**DIRECTIONS:** Reproduce word for word the lines between those holding "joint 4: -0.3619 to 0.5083" and "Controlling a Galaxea", inclusive, and nothing else from the data below.

**PROVIDED ENTRIES:**
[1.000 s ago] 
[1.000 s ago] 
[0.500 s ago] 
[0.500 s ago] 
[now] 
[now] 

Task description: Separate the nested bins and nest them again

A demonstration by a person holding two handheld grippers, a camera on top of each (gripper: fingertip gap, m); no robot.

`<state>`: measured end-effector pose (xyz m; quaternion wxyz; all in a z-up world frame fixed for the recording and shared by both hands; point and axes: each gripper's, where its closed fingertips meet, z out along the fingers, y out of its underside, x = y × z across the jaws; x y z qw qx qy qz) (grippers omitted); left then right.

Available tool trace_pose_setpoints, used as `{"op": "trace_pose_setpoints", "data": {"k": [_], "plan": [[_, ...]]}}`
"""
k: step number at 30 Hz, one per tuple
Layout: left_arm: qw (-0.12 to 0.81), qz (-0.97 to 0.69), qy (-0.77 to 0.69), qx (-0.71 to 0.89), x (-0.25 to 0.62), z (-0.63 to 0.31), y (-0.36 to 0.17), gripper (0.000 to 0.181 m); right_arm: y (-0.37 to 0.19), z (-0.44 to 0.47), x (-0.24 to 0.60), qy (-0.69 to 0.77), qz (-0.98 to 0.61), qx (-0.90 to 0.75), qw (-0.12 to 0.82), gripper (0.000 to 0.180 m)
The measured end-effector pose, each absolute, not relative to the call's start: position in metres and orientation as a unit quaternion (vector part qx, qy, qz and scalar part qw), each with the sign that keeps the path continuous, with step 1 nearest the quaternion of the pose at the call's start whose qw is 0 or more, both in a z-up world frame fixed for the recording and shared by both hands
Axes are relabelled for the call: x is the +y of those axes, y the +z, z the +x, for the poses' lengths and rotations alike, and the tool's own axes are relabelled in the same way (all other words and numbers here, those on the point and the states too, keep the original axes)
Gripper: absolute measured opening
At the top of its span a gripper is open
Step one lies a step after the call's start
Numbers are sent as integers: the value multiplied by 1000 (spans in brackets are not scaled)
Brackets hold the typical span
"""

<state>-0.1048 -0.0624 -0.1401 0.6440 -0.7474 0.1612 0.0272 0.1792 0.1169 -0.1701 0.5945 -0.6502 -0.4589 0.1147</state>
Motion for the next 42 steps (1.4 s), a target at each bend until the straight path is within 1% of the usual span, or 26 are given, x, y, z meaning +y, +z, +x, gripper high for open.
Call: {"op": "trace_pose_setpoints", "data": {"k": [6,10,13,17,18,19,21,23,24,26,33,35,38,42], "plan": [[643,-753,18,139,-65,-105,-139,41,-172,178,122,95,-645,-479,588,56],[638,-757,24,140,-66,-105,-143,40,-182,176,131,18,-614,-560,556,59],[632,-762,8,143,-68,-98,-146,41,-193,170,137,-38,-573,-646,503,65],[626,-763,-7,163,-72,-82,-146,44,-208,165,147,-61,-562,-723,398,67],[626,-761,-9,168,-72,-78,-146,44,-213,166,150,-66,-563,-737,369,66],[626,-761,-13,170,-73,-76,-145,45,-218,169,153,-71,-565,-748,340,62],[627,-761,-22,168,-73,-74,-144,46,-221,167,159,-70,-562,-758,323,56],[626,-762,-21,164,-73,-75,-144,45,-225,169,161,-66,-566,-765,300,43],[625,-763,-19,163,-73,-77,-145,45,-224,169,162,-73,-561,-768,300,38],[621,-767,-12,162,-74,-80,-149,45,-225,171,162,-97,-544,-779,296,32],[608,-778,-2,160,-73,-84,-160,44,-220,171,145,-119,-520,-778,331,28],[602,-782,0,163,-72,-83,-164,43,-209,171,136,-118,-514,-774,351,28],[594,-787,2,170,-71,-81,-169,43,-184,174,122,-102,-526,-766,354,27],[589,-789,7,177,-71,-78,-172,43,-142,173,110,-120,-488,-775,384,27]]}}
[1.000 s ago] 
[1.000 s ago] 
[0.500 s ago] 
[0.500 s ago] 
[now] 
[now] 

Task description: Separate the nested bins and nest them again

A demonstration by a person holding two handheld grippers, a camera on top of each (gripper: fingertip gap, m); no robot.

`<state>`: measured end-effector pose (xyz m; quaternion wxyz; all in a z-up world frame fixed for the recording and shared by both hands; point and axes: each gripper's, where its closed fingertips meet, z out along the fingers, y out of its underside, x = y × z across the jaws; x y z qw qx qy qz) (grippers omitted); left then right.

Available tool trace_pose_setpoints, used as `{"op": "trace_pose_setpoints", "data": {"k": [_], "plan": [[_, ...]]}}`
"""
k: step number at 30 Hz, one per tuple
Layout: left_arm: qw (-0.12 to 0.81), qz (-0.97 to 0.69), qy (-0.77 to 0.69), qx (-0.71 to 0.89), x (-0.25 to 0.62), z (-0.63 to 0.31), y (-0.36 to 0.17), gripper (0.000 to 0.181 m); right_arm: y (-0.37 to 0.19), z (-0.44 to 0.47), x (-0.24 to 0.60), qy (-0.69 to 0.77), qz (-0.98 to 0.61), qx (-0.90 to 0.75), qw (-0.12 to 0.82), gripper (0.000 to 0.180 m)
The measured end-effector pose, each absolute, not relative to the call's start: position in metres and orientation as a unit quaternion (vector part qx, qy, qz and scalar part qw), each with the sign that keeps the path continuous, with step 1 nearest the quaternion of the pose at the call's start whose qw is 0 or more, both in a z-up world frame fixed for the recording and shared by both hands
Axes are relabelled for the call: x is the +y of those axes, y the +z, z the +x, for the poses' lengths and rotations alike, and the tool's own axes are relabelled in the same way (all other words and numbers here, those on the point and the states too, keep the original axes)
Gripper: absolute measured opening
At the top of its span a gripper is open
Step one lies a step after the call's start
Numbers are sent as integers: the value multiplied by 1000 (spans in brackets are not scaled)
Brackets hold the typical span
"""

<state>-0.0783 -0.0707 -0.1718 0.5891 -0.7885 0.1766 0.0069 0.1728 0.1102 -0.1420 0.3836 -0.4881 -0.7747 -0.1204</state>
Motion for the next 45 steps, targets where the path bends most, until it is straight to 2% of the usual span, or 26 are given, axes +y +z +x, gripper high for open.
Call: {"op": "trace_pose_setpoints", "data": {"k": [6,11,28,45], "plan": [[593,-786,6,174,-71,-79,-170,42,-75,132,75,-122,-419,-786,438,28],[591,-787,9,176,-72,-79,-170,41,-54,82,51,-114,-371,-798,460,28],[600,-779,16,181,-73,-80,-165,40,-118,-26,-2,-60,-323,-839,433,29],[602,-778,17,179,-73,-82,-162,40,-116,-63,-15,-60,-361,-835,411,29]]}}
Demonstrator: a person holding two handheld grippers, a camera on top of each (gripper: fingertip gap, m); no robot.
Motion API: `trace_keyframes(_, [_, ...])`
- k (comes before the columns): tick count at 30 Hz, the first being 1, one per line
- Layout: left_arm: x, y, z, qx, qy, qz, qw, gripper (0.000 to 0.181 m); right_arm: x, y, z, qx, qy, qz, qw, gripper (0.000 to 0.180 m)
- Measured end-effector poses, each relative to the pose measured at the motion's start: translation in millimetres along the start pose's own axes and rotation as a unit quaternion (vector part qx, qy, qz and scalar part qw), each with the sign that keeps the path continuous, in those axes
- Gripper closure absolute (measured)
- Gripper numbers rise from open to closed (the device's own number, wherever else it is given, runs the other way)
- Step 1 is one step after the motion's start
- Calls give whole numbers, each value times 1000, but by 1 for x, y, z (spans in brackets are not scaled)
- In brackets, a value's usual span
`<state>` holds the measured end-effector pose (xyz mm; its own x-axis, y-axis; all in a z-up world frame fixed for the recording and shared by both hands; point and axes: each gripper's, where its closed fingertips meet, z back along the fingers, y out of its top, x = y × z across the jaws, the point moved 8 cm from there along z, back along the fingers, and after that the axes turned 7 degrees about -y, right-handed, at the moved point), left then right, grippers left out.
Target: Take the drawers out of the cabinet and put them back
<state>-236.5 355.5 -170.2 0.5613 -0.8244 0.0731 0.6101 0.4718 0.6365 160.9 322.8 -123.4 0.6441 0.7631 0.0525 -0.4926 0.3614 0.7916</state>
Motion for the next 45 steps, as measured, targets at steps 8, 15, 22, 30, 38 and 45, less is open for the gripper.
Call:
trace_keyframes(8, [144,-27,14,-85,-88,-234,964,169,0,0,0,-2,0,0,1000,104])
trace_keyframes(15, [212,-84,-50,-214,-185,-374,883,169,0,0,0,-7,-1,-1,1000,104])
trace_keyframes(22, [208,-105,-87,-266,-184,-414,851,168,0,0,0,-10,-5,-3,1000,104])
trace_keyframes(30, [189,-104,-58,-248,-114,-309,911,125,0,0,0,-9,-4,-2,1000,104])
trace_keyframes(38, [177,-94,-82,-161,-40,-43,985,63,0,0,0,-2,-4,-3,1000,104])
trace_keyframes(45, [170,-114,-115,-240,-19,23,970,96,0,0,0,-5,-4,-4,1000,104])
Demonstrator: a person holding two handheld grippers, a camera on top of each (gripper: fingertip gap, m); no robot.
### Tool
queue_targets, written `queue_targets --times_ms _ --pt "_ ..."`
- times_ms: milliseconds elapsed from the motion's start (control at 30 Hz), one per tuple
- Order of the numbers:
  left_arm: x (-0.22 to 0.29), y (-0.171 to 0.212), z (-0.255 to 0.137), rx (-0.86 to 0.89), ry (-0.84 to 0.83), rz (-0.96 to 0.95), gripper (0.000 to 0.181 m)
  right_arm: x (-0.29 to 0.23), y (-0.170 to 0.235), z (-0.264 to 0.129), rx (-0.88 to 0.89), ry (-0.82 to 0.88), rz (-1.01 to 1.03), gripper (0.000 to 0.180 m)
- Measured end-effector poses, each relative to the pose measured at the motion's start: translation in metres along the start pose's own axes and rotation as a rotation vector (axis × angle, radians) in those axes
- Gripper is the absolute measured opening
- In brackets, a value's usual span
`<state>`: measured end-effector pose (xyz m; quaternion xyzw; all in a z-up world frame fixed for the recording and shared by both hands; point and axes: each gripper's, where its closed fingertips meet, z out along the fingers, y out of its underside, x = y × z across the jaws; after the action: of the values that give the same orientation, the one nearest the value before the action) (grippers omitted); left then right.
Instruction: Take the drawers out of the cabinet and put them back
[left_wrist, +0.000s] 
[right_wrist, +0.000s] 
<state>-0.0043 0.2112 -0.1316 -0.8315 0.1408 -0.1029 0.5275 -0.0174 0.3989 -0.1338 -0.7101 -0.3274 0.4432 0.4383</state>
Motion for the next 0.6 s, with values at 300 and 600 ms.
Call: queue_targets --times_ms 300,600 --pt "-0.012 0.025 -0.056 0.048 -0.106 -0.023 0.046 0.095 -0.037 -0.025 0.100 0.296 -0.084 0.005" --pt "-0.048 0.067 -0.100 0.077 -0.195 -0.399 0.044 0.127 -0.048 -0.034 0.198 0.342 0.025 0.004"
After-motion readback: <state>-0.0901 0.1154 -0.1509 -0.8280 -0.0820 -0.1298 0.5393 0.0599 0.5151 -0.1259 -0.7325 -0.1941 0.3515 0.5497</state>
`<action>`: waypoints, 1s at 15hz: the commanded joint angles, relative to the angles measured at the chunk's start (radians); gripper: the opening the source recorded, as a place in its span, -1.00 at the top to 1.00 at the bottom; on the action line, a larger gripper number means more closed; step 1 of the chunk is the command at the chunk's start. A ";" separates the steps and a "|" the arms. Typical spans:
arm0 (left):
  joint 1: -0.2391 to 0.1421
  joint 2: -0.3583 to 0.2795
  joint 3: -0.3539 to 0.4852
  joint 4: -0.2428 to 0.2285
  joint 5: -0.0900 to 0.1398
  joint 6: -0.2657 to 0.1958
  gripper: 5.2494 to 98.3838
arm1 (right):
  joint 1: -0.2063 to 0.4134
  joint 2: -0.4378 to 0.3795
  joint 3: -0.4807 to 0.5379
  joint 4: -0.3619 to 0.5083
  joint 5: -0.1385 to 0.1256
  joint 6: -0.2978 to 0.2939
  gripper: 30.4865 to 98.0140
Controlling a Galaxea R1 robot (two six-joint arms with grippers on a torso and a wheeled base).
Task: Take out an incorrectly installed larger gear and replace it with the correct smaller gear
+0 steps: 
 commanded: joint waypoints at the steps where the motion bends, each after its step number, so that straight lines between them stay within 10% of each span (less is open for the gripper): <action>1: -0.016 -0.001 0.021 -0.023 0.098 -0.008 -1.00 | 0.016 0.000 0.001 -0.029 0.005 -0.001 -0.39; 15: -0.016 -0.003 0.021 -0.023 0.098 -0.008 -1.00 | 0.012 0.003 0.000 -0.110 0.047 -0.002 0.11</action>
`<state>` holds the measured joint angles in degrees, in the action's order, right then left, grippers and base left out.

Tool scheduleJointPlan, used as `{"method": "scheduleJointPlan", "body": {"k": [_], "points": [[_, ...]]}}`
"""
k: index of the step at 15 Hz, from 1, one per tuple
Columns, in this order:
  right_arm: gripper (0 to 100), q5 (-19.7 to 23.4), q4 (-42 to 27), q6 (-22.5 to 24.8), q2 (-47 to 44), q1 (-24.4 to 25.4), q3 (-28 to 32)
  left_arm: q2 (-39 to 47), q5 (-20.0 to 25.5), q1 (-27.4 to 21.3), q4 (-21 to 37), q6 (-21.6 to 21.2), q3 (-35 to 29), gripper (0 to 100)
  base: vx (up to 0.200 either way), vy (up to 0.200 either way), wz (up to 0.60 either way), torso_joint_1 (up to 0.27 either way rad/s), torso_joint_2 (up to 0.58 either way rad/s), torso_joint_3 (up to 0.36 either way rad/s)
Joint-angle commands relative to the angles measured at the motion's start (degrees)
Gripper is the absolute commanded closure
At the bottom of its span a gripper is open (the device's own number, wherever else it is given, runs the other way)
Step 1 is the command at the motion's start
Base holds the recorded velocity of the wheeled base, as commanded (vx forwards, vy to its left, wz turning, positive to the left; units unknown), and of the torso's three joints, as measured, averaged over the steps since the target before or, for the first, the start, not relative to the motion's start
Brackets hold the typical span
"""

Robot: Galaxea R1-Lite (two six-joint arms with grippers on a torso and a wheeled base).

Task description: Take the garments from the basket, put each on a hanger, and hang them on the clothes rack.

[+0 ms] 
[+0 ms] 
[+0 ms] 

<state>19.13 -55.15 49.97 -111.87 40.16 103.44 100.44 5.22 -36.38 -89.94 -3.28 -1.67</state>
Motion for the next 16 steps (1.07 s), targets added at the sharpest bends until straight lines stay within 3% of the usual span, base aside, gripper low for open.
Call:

**RESULT OF THIS EXERCISE:**
  joint 4: -0.3619 to 0.5083
  joint 5: -0.1385 to 0.1256
  joint 6: -0.2978 to 0.2939
  gripper: 30.4865 to 98.0140
Controlling a Galaxea R1 robot (two six-joint arms with grippers on a torso and a wheeled base).

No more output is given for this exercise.